TO DO: Transcribe exactly the line that contains "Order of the" and all lines following it to the end of the material below; omit everything else.

COLLECTED MATERIAL:
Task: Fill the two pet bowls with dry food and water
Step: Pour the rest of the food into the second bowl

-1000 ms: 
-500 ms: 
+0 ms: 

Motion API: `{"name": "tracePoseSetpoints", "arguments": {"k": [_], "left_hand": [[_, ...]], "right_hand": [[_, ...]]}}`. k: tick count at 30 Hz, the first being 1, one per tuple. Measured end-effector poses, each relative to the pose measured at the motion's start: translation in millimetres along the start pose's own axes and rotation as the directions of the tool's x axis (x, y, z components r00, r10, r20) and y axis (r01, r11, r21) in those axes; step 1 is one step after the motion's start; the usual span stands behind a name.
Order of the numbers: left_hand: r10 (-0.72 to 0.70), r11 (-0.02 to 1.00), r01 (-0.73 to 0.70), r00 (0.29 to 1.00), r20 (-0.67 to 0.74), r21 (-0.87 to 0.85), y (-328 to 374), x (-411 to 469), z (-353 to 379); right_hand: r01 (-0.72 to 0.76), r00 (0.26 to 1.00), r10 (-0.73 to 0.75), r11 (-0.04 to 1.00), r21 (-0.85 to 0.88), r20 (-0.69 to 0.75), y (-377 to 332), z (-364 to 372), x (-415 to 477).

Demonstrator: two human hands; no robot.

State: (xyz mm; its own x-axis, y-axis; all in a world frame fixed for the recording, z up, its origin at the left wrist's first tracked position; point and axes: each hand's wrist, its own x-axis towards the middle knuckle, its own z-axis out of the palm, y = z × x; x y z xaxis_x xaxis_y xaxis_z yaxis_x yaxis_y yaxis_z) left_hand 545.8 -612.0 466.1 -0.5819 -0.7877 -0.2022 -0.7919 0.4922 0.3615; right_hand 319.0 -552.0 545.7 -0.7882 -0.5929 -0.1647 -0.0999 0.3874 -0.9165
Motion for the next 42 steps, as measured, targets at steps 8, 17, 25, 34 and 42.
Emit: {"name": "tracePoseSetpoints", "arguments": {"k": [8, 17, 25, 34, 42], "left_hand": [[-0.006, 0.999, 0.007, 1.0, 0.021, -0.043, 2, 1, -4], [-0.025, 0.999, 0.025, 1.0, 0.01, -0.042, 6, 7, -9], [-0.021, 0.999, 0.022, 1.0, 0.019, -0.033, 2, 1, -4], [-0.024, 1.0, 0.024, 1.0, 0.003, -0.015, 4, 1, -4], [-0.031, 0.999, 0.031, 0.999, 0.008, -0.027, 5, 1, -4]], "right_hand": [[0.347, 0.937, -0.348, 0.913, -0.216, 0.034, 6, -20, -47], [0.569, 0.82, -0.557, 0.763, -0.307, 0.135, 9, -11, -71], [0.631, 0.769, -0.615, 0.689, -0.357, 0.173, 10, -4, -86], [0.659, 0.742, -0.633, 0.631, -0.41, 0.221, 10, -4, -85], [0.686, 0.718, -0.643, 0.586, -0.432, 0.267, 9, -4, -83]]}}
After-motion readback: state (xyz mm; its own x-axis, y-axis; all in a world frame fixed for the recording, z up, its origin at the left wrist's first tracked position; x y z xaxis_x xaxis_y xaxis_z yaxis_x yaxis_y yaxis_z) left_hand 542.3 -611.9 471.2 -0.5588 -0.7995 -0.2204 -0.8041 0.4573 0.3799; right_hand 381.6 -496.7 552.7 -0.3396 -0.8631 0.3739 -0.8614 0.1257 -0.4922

RESULT OF THE TASK:
Order of the numbers: left_hand: r10 (-0.72 to 0.70), r11 (-0.02 to 1.00), r01 (-0.73 to 0.70), r00 (0.29 to 1.00), r20 (-0.67 to 0.74), r21 (-0.87 to 0.85), y (-328 to 374), x (-411 to 469), z (-353 to 379); right_hand: r01 (-0.72 to 0.76), r00 (0.26 to 1.00), r10 (-0.73 to 0.75), r11 (-0.04 to 1.00), r21 (-0.85 to 0.88), r20 (-0.69 to 0.75), y (-377 to 332), z (-364 to 372), x (-415 to 477).

Demonstrator: two human hands; no robot.

State: (xyz mm; its own x-axis, y-axis; all in a world frame fixed for the recording, z up, its origin at the left wrist's first tracked position; point and axes: each hand's wrist, its own x-axis towards the middle knuckle, its own z-axis out of the palm, y = z × x; x y z xaxis_x xaxis_y xaxis_z yaxis_x yaxis_y yaxis_z) left_hand 545.8 -612.0 466.1 -0.5819 -0.7877 -0.2022 -0.7919 0.4922 0.3615; right_hand 319.0 -552.0 545.7 -0.7882 -0.5929 -0.1647 -0.0999 0.3874 -0.9165
Motion for the next 42 steps, as measured, targets at steps 8, 17, 25, 34 and 42.
Emit: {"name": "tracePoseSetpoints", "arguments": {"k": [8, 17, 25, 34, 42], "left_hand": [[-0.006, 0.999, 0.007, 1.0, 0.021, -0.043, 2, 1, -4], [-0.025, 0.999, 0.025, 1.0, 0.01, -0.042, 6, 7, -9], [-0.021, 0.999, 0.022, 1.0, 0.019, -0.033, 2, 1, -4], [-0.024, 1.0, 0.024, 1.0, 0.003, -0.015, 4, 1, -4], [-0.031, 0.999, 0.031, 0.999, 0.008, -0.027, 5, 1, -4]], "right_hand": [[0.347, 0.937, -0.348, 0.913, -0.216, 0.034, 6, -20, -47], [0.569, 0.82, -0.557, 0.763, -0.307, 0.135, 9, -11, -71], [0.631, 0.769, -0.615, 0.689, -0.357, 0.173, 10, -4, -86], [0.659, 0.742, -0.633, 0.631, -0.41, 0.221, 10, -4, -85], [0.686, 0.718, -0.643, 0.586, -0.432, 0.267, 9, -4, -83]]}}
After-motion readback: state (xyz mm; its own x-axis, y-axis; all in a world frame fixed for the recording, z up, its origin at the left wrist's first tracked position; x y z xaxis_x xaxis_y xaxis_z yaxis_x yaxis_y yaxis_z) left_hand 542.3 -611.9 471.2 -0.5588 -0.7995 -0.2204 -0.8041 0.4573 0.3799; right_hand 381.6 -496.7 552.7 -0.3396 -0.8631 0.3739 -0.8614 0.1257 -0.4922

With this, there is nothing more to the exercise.